▶ _TASK DIRECTIONS_: Would you transcribe exactly the lines below, starting at the one that contains "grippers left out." and ending with the last line, both included? Leave out all other lines.

•••

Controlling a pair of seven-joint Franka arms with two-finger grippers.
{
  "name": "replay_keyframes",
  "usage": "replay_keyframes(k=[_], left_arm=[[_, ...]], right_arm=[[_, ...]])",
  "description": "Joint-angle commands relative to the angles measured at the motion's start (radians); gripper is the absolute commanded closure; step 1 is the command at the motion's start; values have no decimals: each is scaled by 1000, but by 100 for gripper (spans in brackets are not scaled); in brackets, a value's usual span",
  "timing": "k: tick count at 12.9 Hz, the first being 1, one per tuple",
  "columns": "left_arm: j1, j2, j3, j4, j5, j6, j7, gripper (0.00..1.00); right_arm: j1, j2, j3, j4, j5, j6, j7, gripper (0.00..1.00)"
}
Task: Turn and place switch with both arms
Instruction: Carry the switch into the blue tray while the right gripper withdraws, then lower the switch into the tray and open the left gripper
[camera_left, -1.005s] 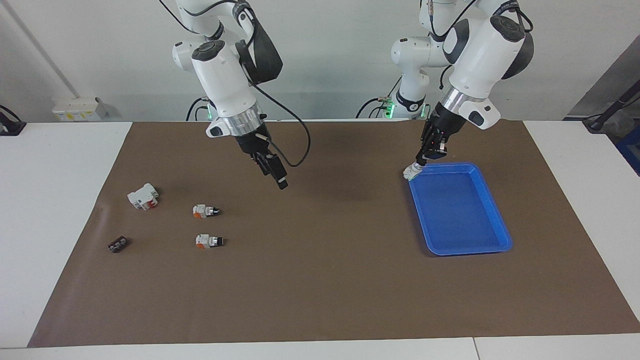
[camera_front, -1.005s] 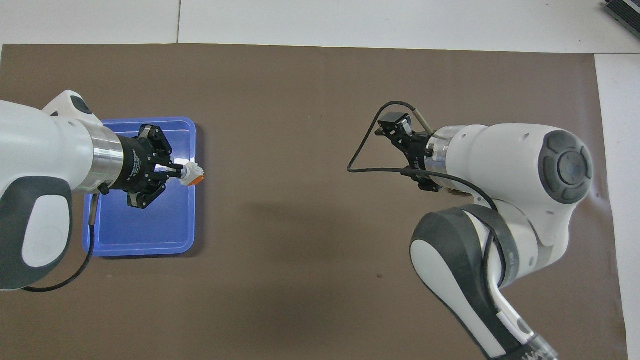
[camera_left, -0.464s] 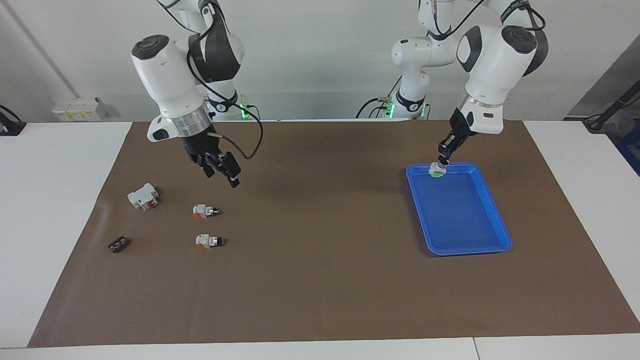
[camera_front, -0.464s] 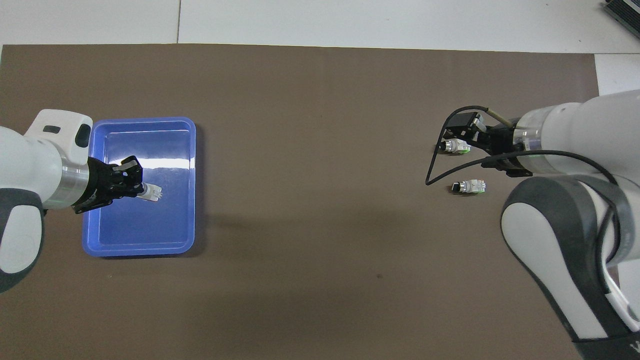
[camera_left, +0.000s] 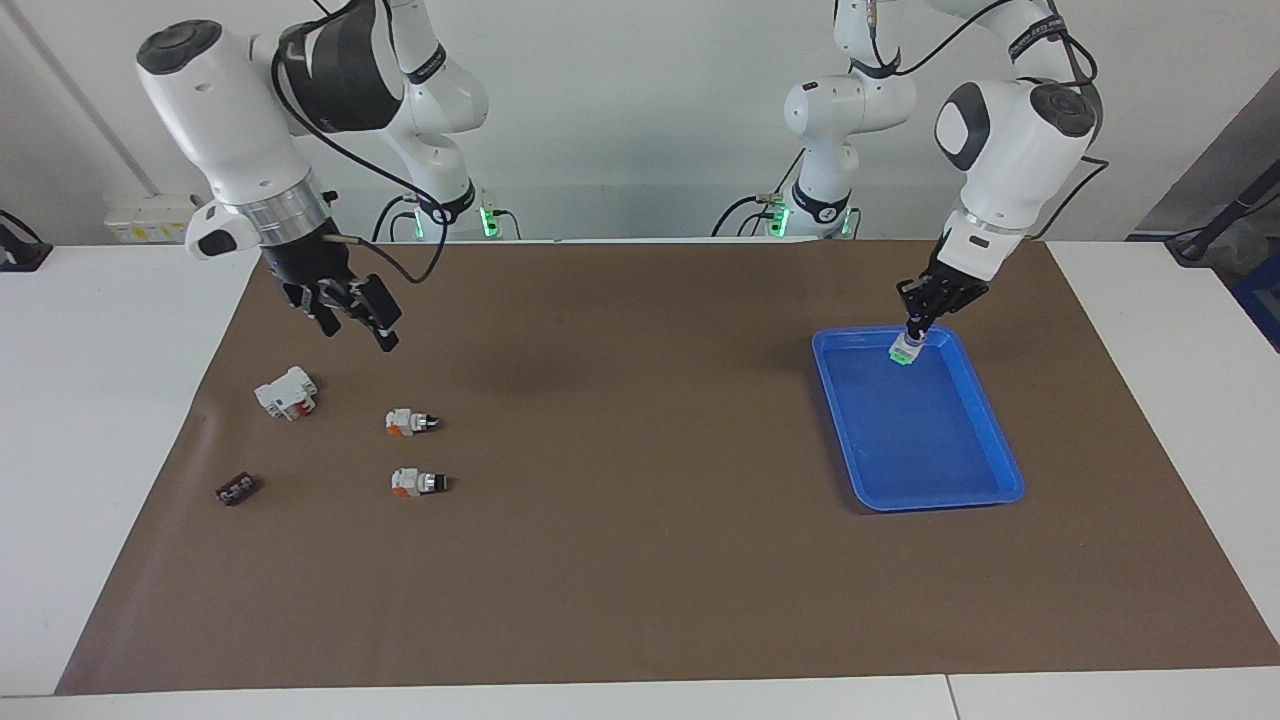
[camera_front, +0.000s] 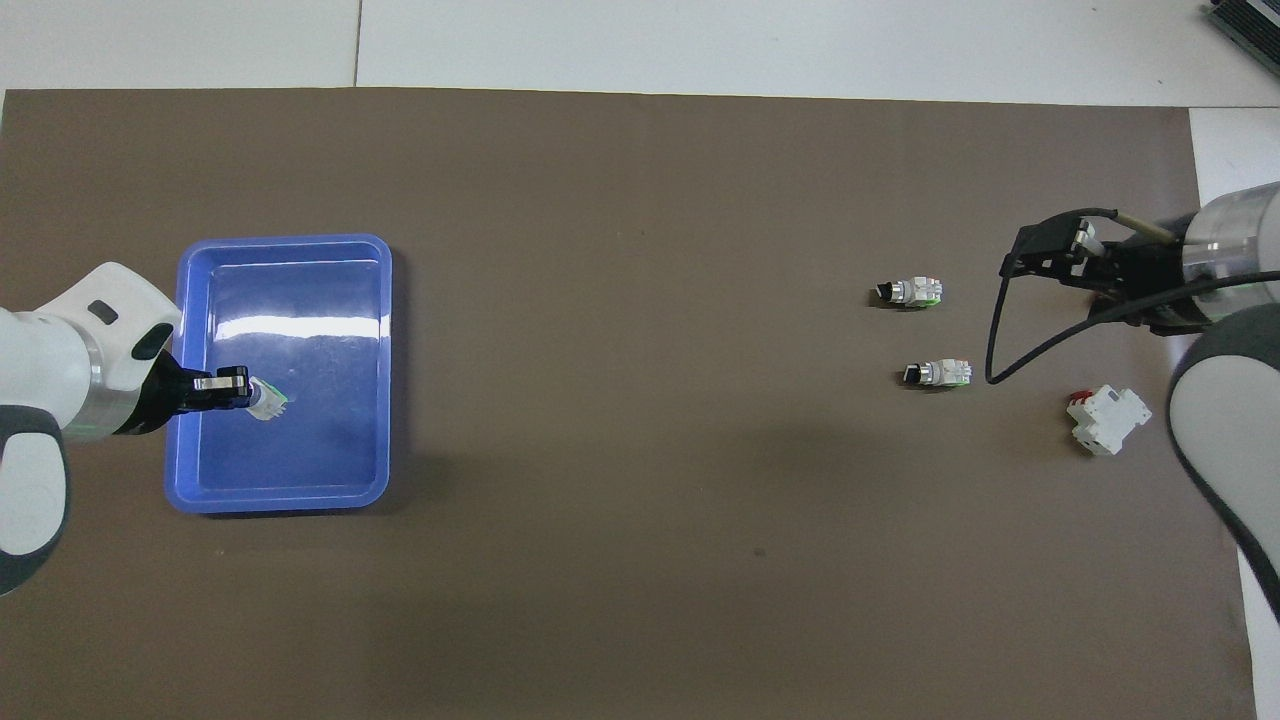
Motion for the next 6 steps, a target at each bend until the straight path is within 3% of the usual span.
replay_keyframes(k=[1,6], left_arm=[[47,3,-8,-74,12,81,143,100],[141,37,-8,-137,12,141,416,100]], right_arm=[[-53,4,-7,117,-57,-169,-138,0],[-46,5,-16,157,-105,-214,-157,0]])
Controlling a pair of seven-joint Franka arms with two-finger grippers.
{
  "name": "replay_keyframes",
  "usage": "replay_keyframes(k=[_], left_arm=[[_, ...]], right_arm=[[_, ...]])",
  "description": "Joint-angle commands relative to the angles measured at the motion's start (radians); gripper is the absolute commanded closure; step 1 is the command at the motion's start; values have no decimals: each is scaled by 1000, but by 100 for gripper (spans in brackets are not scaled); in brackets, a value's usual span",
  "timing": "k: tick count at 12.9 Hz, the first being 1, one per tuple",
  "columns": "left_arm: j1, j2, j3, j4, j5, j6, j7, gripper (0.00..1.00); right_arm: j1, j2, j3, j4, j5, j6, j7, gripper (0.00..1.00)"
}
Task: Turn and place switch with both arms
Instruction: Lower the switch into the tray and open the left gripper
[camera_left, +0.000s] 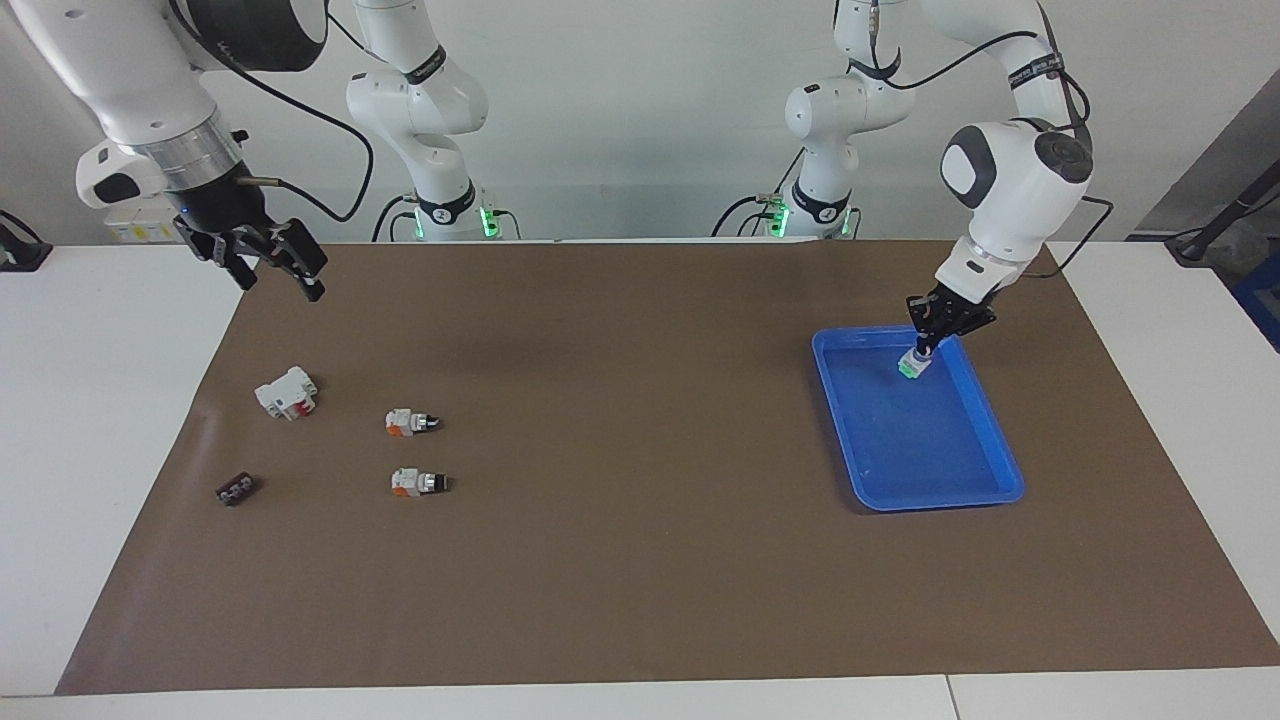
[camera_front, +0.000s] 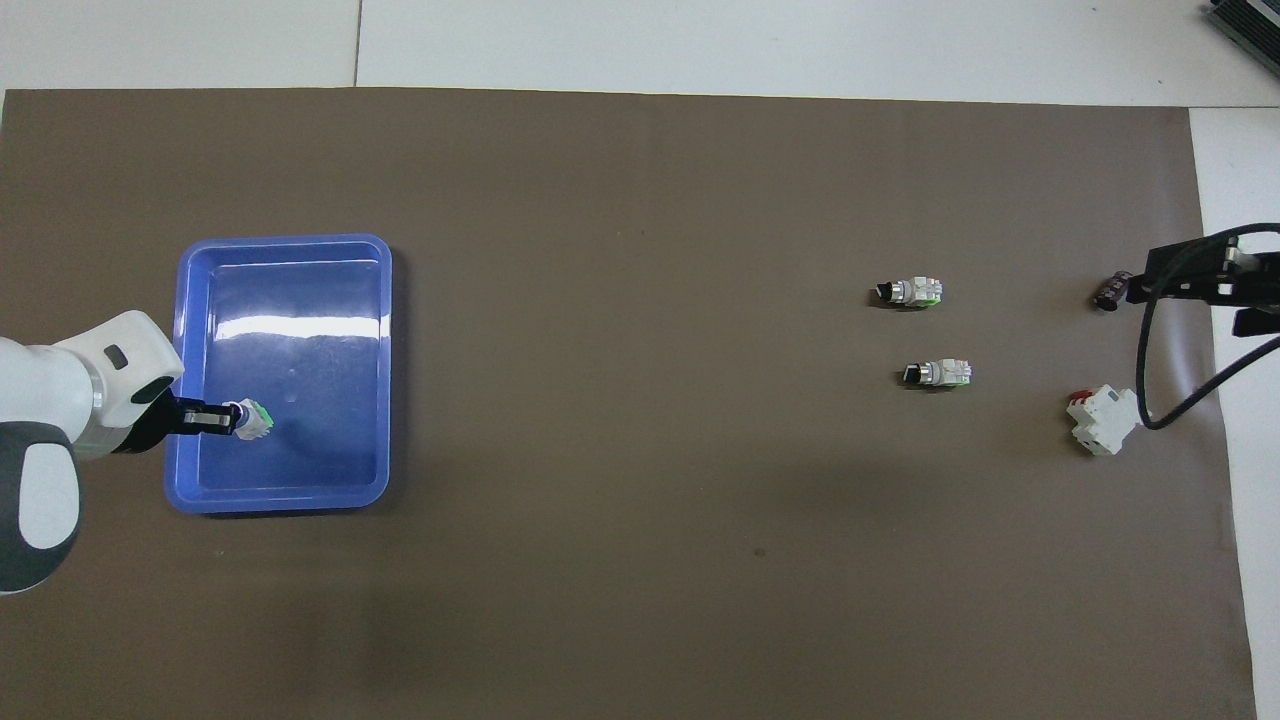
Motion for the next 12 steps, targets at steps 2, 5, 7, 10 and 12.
replay_keyframes(k=[2,5,7,10,12], left_arm=[[58,3,-8,-30,12,33,135,100],[46,27,-8,25,12,6,135,39],[37,52,-10,141,12,-111,126,15],[15,61,-15,287,13,-270,68,10],[-24,63,-18,381,27,-370,-58,11]], right_arm=[[8,20,15,48,-32,-27,-12,0],[26,11,21,48,-32,-50,13,0],[26,3,21,44,-30,-73,19,0],[28,-35,21,7,-30,-91,24,0],[37,-58,9,-13,-30,-125,25,0]])
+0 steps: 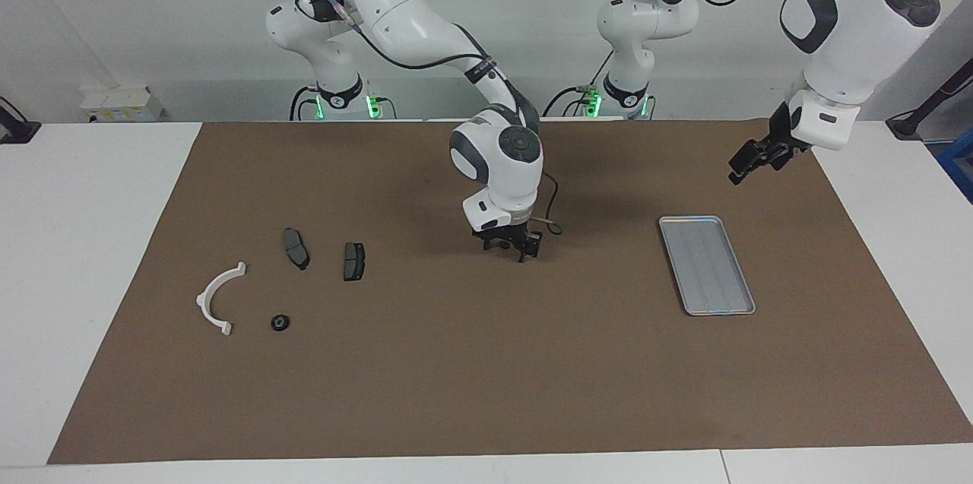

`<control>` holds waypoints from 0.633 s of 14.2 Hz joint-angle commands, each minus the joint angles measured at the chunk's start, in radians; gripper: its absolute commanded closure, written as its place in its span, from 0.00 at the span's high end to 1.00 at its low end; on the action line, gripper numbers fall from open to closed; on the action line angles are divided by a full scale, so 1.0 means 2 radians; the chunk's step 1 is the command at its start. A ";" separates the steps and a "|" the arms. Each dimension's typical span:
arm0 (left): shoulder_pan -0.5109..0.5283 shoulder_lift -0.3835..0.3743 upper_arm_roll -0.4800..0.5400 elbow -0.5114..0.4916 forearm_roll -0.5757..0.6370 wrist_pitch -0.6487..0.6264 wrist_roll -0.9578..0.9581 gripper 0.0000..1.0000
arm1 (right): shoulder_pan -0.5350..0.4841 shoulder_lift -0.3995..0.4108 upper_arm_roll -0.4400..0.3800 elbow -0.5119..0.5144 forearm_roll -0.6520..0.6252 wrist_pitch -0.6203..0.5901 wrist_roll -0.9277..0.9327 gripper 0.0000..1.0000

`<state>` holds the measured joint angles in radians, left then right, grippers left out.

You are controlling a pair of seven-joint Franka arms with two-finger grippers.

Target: Place bearing gear from tray to pile

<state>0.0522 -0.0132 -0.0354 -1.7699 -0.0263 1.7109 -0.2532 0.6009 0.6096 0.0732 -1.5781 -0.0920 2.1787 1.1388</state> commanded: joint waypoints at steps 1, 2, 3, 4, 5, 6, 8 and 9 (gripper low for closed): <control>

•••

▶ _OUTPUT FOR THIS EXERCISE_:
`<state>` holds the measured joint angles in radians, left then right, grippers left out.

You are controlling a pair of seven-joint Franka arms with two-finger grippers.

Target: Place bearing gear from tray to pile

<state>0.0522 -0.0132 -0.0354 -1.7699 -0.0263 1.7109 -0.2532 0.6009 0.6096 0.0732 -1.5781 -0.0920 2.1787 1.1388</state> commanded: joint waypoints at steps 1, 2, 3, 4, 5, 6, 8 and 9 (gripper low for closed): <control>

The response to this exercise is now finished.